Among the most-discussed aspects of our MIssing Middle 4 study was the division of midlevel donors into three psychographic categories: All Business, the donors who want minimal contact with you but who will likely continue giving; Hands-on Donors, who as the name suggests, are already involved as Board members, volunteer leaders and in other ways; and Engagement Seekers, the donors who want lots of ongoing engagement with your organization and who are likeliest to reward with you with increased support. (If you haven’t seen the report you can download it here.)

Of special interest are the Engagement Seekers, who represent a third of all midlevel donors in the study. (For organizations involving animals and other ‘passion brands,’ your proportion of Engagement Seekers may be considerably higher.) These are the donors most likely to upgrade their giving and the group most likely to have left a bequest. But they also expect more attention. 

Many fundraisers have approached us with questions about how they can identify and target the Engagement Seekers in their own organizations. 

Following are some suggestions that might help: 

  1. Look at midlevel donor records in your main donor database.

Do donors give periodically or just once a year? Multiple gifts over course of the year might suggest either Hands-on Donor or Engagement Seeker behaviors. On the other hand, a single gift, especially at year-end, could suggest the donor is All Business.

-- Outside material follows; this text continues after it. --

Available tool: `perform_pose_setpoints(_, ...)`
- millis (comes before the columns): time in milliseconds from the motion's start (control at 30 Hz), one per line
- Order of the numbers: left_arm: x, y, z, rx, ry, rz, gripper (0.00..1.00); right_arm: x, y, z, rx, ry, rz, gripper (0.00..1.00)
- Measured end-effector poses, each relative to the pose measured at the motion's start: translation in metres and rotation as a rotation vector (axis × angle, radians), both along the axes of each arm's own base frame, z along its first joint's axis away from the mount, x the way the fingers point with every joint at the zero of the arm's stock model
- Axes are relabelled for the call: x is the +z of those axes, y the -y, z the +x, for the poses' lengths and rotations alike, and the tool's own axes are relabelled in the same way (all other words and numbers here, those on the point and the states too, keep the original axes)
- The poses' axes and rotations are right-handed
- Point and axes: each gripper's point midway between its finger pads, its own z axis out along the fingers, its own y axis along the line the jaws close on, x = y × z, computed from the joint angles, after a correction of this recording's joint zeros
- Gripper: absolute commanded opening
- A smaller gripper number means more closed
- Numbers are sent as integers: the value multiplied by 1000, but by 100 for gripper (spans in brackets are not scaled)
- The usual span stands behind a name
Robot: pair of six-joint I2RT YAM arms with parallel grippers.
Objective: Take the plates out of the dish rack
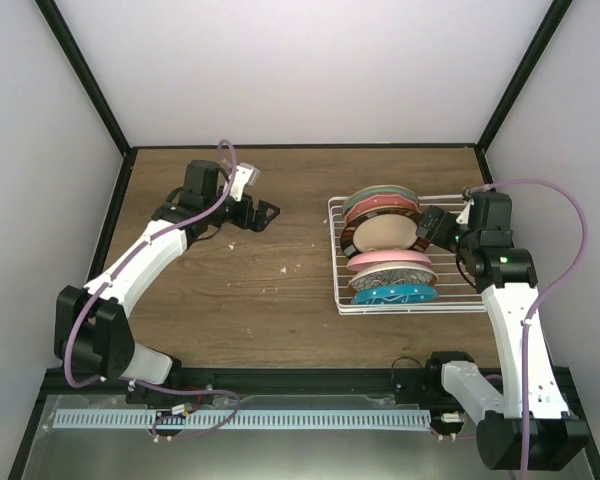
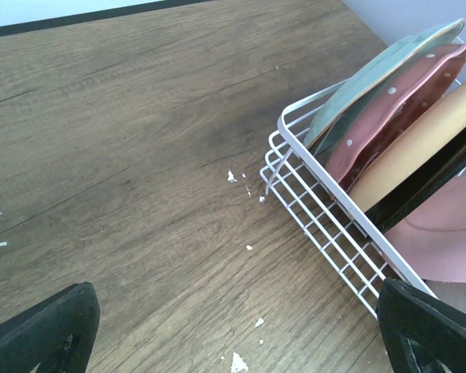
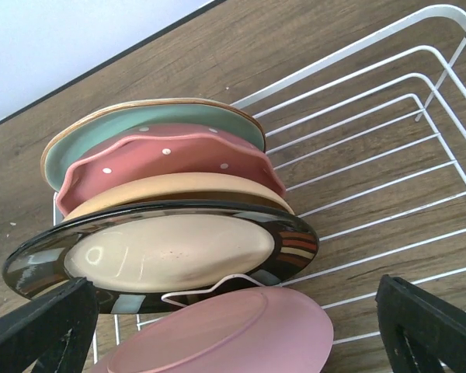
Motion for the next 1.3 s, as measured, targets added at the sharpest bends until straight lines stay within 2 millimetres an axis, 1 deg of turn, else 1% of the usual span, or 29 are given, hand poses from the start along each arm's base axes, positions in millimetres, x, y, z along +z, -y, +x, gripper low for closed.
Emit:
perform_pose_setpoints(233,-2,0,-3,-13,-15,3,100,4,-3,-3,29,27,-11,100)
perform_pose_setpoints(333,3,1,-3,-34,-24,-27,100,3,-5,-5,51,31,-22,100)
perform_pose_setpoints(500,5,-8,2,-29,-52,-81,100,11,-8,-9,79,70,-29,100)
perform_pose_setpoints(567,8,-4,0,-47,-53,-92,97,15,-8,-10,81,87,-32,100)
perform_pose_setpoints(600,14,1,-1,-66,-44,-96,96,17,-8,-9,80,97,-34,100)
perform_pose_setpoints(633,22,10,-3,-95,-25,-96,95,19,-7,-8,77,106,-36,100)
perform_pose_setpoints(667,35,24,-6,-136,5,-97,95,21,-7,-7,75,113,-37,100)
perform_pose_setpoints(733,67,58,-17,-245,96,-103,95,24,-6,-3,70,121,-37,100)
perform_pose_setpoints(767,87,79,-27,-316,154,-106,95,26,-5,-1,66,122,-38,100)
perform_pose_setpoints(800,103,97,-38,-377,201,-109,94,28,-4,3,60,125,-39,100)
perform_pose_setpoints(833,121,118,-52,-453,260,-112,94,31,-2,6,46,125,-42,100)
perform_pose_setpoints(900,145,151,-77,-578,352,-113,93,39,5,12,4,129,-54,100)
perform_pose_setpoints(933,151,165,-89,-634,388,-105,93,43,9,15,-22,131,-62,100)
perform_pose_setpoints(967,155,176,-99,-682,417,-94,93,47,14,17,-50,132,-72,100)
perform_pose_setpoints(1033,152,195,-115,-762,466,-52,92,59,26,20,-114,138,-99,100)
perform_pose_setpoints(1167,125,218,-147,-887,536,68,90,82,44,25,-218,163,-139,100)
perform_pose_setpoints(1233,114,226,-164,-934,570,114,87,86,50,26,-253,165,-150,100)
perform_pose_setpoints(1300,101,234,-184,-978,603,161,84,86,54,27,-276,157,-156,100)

2. Has the donor participated in any events, including galas or other special events?

These are probably Engagement Seekers or Hands-on Donors. Presumably, your donor database already flags donors who are Board members or volunteer leaders. If so, event attendees without any flags could be presumed to be Engagement Seekers.

3. Look at your eCRM.

For your donors with emails, are they opening and clicking? How frequently? Are they regularly opening cultivation emails, such as newsletters and impact reports? If so, these are presumptive Engagement Seekers (or Hands-on Donors). Conversely, donors who have an email on file but are rarely if ever opening your messages might be evidence of All Business.

4. Do you sell merchandise?

It’s a good guess that merch buyers are Hands-on Donors or Engagement Seekers. That may be especially true for branded t-shirts, tote bags, etc.

5. Here’s a more accurate way to sort your donors by surveying your list.

Many organizations can track survey responders to specific donor IDs so you can flag specific donors based on their responses. Using the engagement options on page 42 of the Missing Middle Four report, ask how important on a scale of 1 to 5 (with 5 being highest) each option is to the donor. Your engagement seekers are the ones who assigned a 4 or 5 to the choices below. (Your All Business donors will assign the same choices a 3 or lower.)

  • Receiving information about the organization’s work in my local area or state
  • Receiving insider communications with special updates, information, and opportunities to engage with the organization
  • Giving my input through surveys, focus groups, and other forums
  • Attending an in-person event
  • Being personally thanked for my support
  • Attending special events and meetings where I can ask questions and hear directly from program staff on the organization’s work

Why so much focus on Engagement Seekers? Hands-on Donors are deeply involved with your organization already. All Business donors by definition want minimal contact (think tax receipt if you’re a C3 plus one or two impact reports). It’s the Engagement Seekers who have the highest expectations in terms of contact with you, and who are the likeliest among the segments to increase their giving either now or in the form of bequests.

And what about the All Business donors? In some respects, they may be the easiest to spot. They are the donors who make one gift a year, year after year. They’re the donors who rarely if ever open your emails (assuming they have an email on file at all). They rarely if ever attend events, and they are almost certainly not merch buyers. And they don’t return phone calls from gift officers. In our interviews with All Business donors, they sometimes complain about all the attention they are getting. That suggests that treating an All Business donor the same as an Engagement Seeker could backfire. 

Page 45 of the report offers some specific recommendations for how to communicate with each of the three segments. As a practical matter, you can offer Hands-on Donors and Engagement Seekers similar treatment.

Why do all this? Midlevel donors are not all alike. Treating donors the way they want to be treated sends an important message that they are seen and their preferences are respected. We have yet to meet a donor who does not at least want that.